Antidepressants work better than psychotherapy in preventing relapses in elderly men and women who have recovered from depression (, a new study suggests.

The government-financed study, published today in The New England Journal of Medicine, found that a combination of drugs and therapy was the best way to restore well-being in seriously depressed patients 70 and older. Once the patients had recovered, however, drug treatment was more effective over the next two years than once-a-month psychotherapy.

Experts said the results underscored the challenges of treating depression in people past retirement age who are buffeted by anxieties about dying, losing friends, declining physical health that are different from those of younger adult patients.

The report also suggests that an orchestrated combination of psychotherapy, medication and careful case management followed by continued drug treatment can keep more than 40 percent of elderly people well for at least two years.

Past studies have found that antidepressants alone are no better than placebos in relieving depression in people over 70, who tend to be more vulnerable to the drugs' side effects, including dizziness. But most of the estimated six million elderly Americans who suffer from depression receive little more than a prescription for an antidepressant if they receive treatment at all, psychiatrists say.

"What this study shows is how well we can do when people get the state-of-the-art treatment, from some of the best people in the field, but it's very rarely done this way," said Dr.

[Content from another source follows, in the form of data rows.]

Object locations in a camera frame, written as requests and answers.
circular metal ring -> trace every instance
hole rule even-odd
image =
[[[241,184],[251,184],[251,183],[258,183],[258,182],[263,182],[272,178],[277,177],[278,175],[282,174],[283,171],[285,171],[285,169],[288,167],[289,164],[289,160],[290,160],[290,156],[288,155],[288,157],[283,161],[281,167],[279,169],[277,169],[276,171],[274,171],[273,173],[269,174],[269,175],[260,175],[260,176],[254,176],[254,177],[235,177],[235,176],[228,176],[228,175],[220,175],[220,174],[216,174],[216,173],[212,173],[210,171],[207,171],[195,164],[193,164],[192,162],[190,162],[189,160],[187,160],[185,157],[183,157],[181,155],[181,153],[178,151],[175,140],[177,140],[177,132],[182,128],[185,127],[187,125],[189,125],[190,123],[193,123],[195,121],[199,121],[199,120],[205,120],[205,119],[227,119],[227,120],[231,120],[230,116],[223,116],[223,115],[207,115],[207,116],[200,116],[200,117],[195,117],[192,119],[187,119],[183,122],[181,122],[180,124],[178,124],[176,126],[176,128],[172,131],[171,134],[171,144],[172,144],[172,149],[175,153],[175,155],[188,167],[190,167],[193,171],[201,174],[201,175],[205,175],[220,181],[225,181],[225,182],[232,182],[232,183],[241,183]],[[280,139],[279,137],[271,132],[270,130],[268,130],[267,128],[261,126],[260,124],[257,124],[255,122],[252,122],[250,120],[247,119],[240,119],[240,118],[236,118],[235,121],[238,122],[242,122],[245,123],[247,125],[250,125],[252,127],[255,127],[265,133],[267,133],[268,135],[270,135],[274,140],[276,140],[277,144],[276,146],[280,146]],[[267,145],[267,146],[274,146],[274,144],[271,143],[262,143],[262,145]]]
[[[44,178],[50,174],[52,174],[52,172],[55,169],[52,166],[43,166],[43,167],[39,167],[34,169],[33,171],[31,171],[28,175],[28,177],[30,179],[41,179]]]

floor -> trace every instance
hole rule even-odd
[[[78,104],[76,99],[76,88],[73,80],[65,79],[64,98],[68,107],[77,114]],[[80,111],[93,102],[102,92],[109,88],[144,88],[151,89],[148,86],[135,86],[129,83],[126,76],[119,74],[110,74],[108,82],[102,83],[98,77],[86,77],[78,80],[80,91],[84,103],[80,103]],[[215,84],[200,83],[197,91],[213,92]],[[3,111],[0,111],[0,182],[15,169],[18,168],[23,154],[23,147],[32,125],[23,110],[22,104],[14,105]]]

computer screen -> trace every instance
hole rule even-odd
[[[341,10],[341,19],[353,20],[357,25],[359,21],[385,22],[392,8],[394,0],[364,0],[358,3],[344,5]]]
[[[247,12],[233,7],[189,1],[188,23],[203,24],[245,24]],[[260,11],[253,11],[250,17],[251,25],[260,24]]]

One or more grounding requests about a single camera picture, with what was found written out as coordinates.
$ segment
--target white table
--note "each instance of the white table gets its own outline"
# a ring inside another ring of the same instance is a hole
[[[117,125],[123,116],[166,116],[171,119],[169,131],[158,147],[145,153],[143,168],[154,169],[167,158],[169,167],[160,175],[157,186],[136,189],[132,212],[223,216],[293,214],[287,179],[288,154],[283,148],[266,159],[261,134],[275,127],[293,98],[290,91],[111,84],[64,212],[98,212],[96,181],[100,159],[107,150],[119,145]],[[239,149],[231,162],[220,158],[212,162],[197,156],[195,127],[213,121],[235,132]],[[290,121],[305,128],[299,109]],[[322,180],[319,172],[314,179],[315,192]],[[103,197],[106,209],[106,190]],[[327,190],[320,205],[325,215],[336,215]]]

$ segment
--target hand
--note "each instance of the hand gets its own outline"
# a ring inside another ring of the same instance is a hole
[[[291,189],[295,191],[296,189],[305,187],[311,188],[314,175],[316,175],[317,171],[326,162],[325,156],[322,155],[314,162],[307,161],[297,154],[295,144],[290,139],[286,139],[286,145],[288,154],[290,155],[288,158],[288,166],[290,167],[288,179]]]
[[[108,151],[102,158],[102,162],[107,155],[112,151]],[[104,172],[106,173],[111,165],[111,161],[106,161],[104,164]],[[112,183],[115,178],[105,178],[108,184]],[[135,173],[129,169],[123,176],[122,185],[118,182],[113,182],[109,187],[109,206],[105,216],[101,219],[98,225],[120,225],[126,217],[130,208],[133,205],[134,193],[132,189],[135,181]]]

Gary Kennedy, chief of geriatric psychiatry at the Montefiore Medical Center in the Bronx.

Dr. Charles Reynolds, a psychiatry professor at the University of Pittsburgh, led the study of 195 people 70 and older in a program that included daily doses of the antidepressant Paxil and 12 to 15 weekly, hourlong therapy sessions. The therapy taught people how to manage relations with family members and friends, a common source of distress. The patients continued to see a nurse, social worker or psychologist at least once a month during the study.

After 16 weeks, 116 of the participants had improved significantly. The researchers continued to treat about half of them with medication and case management, and the other half with a placebo. Two years later, 37 percent of those who had continued on medication but did not receive psychotherapy had a recurrence, while 68 percent of those who had only psychotherapy relapsed. When drugs were combined with therapy, 35 percent had a recurrence a result not significantly different from that achieved by medication alone.

Dr. Reynolds and members of his team have received research support from GlaxoSmithKline, the maker of Paxil.

"This is an illness that keeps coming back again and again, and with each succeeding episode it gets tougher to treat," said Dr. Reynolds. "What this study shows, and what I tell patients, is we have a good insurance policy.

"You may make a good recovery and want to stop medication and hope the depression doesn't come back, and that's fine. But you have another option."